Key Experimental Results¶
Spurious Feature Scenarios¶
| Method | Accuracy with Spurious Features | Accuracy without Spurious Features | Learned Correct Reason |
|---|---|---|---|
| Standard Training | High (using spurious features) | Low | No |
| Ross et al. (Penalty) | Medium | Medium | Partial |
| Ours (Explanation Guided) | High | High | Yes |
Small-Data Scenarios¶
| Number of Training Samples | Standard Training | Penalty Method | Ours |
|---|---|---|---|
| 50 | 62% | 65% | 78% |
| 100 | 71% | 73% | 85% |
| 500 | 82% | 83% | 90% |
Key Findings¶
- Explanation guidance significantly accelerates convergence (reaching higher accuracy in fewer epochs).
- Model stability is vastly improved (reduced variance across different runs).
- The improvement on minority classes is most pronounced in class-imbalanced scenarios.
- Joint loss methods fail even on minimalist geometric shape detection, whereas our method succeeds.
Highlights & Insights¶
- "Providing the correct reason" is more effective than "penalizing the wrong reason"—an intuitively plausible finding systematically proven by experiments for the first time.
- Alternating optimization is more stable than joint loss, avoiding the need for hyperparameter tuning to balance the two objectives.
- The form of explanation is extremely simple (binary mask), resulting in low acquisition costs.
- The counterexample where joint loss fails even on minimalist tasks is highly convincing.
- This has important practical guidance implications for trustworthy AI deployment.
Limitations & Future Work¶
- Requires human-provided explanations, which increases annotation costs.
- Only validated on image classification; other modalities such as text/tabular data remain to be explored.
- Explanation quality directly affects effectiveness, but how to evaluate explanation quality is not discussed in depth.
- The diminishing returns of the proposed method in large-data scenarios are not quantified.
- Comparisons with other knowledge injection methods (e.g., curriculum learning, knowledge distillation) are insufficient.
Related Work & Insights¶
- The core difference from Ross et al. is "guidance" vs. "penalty".
- Difference from Rieger et al. (RRR): RRR uses bounding boxes, whereas ours uses feature masks.

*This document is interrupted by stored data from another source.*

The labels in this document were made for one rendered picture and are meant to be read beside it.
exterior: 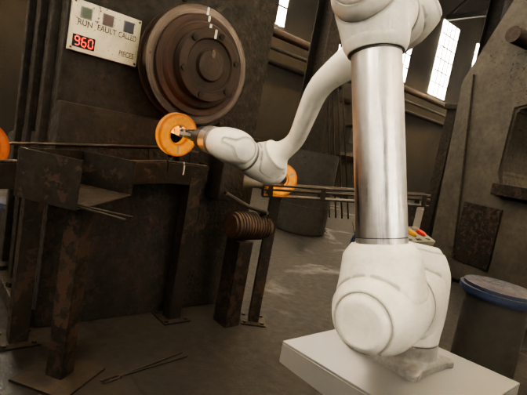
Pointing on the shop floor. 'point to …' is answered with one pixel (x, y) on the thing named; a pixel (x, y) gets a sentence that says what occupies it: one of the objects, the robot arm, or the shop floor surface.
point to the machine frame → (116, 255)
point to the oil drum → (323, 161)
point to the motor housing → (238, 262)
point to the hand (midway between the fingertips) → (177, 130)
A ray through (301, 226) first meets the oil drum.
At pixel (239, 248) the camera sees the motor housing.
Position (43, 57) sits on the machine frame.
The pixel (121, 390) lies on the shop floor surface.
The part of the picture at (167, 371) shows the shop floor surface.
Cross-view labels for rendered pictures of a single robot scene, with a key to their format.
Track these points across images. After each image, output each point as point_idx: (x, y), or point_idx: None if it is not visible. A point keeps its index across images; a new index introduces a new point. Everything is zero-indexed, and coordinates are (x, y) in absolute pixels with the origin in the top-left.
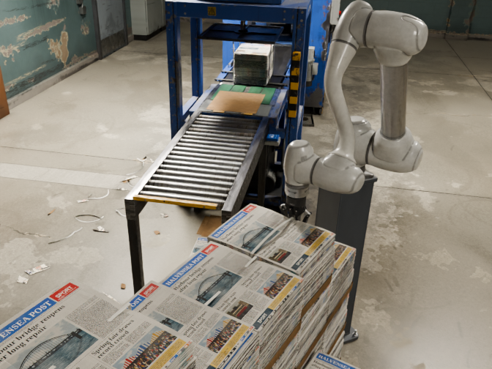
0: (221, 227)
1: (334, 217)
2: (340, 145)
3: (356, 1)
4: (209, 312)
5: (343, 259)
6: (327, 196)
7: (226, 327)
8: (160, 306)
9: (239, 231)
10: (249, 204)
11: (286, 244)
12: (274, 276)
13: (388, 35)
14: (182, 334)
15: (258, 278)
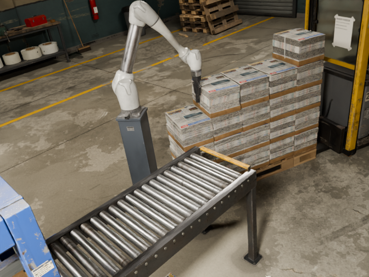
0: (231, 87)
1: (149, 129)
2: (183, 47)
3: (141, 0)
4: (257, 67)
5: (176, 109)
6: (144, 126)
7: (255, 65)
8: (271, 70)
9: (225, 84)
10: (210, 92)
11: (213, 79)
12: (228, 73)
13: None
14: (268, 65)
15: (234, 73)
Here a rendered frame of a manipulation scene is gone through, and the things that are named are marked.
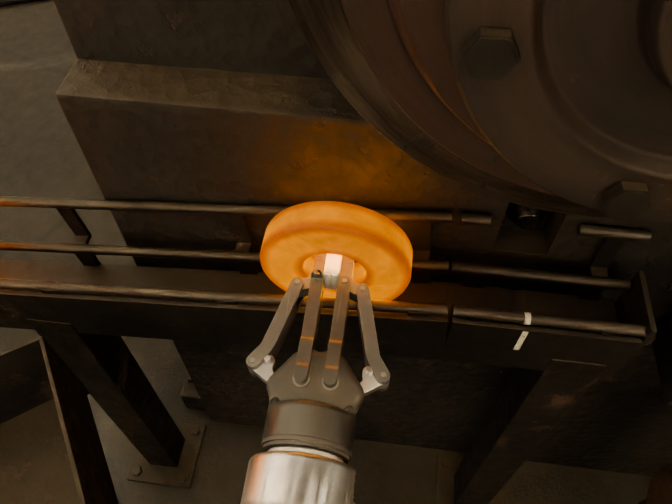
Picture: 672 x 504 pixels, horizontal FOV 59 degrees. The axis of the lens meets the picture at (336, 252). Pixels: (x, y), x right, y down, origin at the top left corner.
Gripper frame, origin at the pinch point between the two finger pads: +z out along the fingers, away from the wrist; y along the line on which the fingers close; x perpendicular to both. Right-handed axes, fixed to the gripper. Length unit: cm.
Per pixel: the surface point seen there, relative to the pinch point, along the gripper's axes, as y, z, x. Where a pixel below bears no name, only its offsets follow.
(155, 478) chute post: -36, -10, -75
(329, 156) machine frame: -1.5, 7.2, 6.0
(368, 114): 2.7, -1.8, 20.5
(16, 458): -31.7, -20.5, -14.5
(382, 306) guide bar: 5.2, -2.9, -5.1
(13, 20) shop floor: -137, 140, -83
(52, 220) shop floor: -85, 52, -78
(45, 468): -28.1, -21.2, -14.2
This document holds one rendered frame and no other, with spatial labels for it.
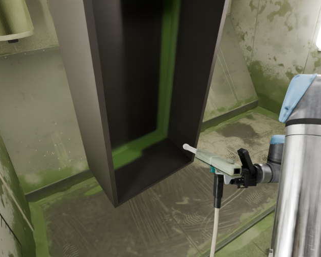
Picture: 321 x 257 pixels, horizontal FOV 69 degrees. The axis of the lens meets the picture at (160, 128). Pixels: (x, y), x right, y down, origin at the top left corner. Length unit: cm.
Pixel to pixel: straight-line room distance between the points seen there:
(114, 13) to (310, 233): 105
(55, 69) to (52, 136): 59
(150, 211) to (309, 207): 145
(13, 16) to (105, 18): 90
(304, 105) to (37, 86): 201
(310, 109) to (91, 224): 165
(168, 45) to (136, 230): 125
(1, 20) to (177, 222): 179
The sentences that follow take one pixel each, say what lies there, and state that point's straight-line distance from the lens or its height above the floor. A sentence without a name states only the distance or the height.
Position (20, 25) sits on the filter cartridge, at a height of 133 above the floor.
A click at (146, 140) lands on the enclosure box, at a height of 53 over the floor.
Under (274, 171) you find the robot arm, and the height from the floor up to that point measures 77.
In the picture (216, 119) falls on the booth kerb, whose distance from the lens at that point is 274.
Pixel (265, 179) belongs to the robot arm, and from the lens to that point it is 112.
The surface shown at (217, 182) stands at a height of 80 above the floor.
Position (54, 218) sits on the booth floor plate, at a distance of 207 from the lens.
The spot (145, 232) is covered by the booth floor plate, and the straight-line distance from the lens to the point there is 178.
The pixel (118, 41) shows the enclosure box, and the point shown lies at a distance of 122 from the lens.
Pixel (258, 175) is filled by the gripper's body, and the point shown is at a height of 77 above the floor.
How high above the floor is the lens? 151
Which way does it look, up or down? 32 degrees down
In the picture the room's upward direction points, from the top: 5 degrees counter-clockwise
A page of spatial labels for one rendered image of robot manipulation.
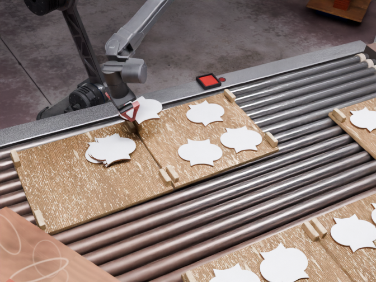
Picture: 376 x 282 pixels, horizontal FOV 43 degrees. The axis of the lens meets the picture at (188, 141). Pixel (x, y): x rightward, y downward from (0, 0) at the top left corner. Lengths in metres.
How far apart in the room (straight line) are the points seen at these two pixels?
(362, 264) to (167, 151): 0.69
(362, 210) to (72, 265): 0.89
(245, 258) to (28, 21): 3.26
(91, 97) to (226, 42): 1.65
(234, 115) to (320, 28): 2.80
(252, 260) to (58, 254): 0.52
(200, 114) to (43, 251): 0.79
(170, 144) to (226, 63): 2.19
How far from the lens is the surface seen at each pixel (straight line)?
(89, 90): 2.71
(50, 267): 1.21
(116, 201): 1.45
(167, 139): 1.64
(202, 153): 1.59
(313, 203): 1.56
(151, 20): 1.49
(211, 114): 1.74
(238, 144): 1.64
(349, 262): 1.44
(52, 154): 1.60
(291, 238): 1.43
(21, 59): 3.78
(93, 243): 1.38
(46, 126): 1.74
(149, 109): 1.57
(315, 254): 1.42
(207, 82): 1.92
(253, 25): 4.32
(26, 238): 1.27
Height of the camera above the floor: 2.05
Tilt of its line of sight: 43 degrees down
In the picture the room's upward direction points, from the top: 6 degrees clockwise
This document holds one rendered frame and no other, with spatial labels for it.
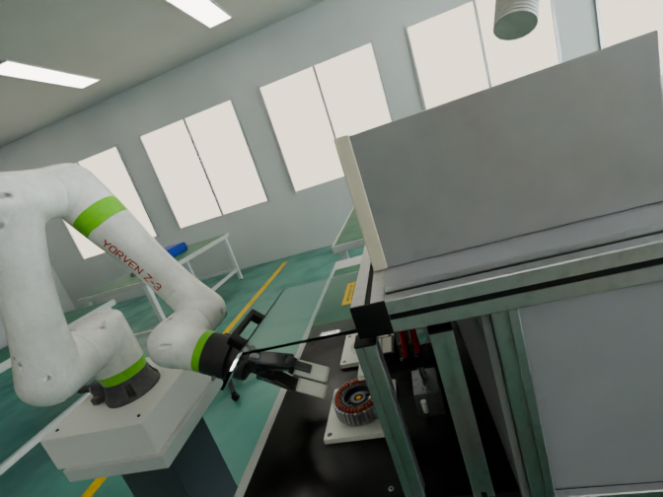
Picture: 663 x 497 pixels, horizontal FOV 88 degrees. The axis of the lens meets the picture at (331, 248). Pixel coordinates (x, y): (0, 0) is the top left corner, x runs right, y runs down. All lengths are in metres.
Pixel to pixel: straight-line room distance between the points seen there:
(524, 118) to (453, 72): 4.94
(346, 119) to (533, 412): 5.04
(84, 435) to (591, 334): 1.11
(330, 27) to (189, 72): 2.21
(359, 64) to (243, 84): 1.74
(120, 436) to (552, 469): 0.93
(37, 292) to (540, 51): 5.60
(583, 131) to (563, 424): 0.37
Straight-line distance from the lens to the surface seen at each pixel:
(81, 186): 0.97
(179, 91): 6.27
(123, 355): 1.13
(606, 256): 0.46
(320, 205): 5.51
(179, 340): 0.82
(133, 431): 1.08
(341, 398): 0.80
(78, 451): 1.23
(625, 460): 0.65
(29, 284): 0.92
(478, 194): 0.52
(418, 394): 0.74
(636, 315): 0.52
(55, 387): 1.02
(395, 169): 0.50
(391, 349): 0.70
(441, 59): 5.46
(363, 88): 5.38
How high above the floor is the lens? 1.29
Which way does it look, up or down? 14 degrees down
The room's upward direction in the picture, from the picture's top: 18 degrees counter-clockwise
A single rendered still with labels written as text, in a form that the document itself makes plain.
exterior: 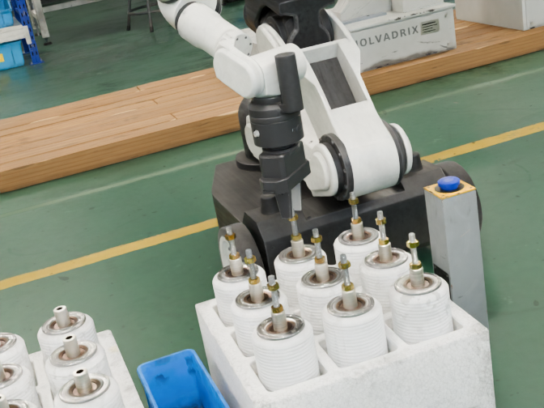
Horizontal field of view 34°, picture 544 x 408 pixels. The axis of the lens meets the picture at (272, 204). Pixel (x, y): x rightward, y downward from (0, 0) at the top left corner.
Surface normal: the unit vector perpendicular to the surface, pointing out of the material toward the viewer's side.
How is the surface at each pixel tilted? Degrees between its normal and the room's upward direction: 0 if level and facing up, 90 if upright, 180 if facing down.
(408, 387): 90
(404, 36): 90
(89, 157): 90
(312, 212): 0
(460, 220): 90
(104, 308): 0
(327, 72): 52
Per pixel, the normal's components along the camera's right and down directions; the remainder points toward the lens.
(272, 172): -0.45, 0.39
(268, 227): 0.12, -0.45
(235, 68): -0.75, 0.35
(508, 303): -0.17, -0.92
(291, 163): 0.88, 0.03
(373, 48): 0.34, 0.28
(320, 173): -0.92, 0.27
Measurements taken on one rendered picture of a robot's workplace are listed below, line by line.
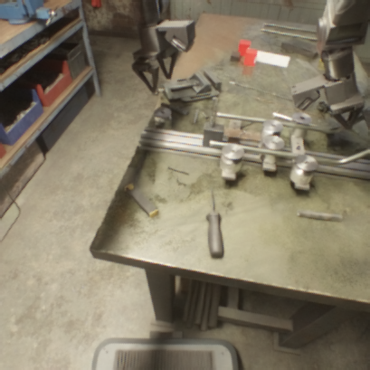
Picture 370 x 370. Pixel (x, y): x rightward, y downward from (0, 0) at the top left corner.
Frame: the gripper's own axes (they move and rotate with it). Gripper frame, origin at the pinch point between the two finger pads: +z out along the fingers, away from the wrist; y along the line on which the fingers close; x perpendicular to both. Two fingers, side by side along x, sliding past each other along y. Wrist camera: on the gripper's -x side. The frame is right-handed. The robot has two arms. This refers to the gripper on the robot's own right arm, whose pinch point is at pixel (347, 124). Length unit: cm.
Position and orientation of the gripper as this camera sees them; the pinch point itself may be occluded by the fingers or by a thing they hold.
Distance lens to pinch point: 79.1
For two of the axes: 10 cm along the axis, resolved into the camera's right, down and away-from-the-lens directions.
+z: 4.7, 6.5, 6.0
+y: -1.9, 7.4, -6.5
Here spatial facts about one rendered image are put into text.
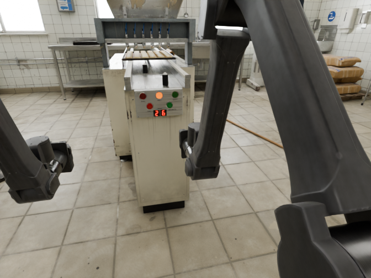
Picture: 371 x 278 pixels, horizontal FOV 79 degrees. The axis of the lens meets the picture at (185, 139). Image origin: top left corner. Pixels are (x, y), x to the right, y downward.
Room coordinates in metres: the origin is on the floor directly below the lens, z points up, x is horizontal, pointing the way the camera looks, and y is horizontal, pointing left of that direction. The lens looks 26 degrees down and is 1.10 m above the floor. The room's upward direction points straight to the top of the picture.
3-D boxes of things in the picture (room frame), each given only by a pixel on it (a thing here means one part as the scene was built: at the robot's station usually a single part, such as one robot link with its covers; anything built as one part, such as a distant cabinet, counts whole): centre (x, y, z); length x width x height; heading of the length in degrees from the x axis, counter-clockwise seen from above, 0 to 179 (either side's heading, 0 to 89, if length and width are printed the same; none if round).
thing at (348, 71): (3.99, -2.68, 0.47); 0.72 x 0.42 x 0.17; 108
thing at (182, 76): (2.10, 0.19, 0.87); 2.01 x 0.03 x 0.07; 11
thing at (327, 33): (5.14, -2.87, 0.93); 0.99 x 0.38 x 1.09; 12
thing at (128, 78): (2.04, 0.47, 0.87); 2.01 x 0.03 x 0.07; 11
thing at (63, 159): (0.56, 0.38, 0.76); 0.07 x 0.07 x 0.10; 11
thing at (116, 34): (1.96, 0.31, 1.01); 0.72 x 0.33 x 0.34; 101
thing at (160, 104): (1.11, 0.13, 0.77); 0.24 x 0.04 x 0.14; 101
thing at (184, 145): (0.64, -0.02, 0.76); 0.07 x 0.07 x 0.10; 11
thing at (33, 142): (0.47, 0.37, 0.80); 0.12 x 0.09 x 0.12; 10
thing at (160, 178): (1.47, 0.21, 0.45); 0.70 x 0.34 x 0.90; 11

- Insight: Explanation signals can be automatically generated using LLMs/GPT-4V, reducing manual annotation costs.
Rating¶
- Novelty: 4.0/5 — Conceptually simple but clearly distinguished from existing methods
- Experimental Thoroughness: 4.5/5 — Multiple scenarios + counterexamples + ablations
- Writing Quality: 4.5/5 — Clear problem definition
- Value: 4.5/5 — Direct significance for trustworthy AI deployment
Supplementary Analysis¶
Insights from Minimalist Counterexamples¶
On the task of detecting simple geometric shapes, joint loss methods fail to learn the correct regions, while alternating training converges with only 50 samples.
Cost of Obtaining Explanations¶
In expert domains such as medicine, the marginal cost of annotating explanations is far lower than acquiring new samples. This can be automatically generated using LLMs/VLMs in the future.
Relationship with Curriculum Learning¶
Explanation guidance can be viewed as a more precise form of curriculum learning: it not only tells the model what to learn but also why.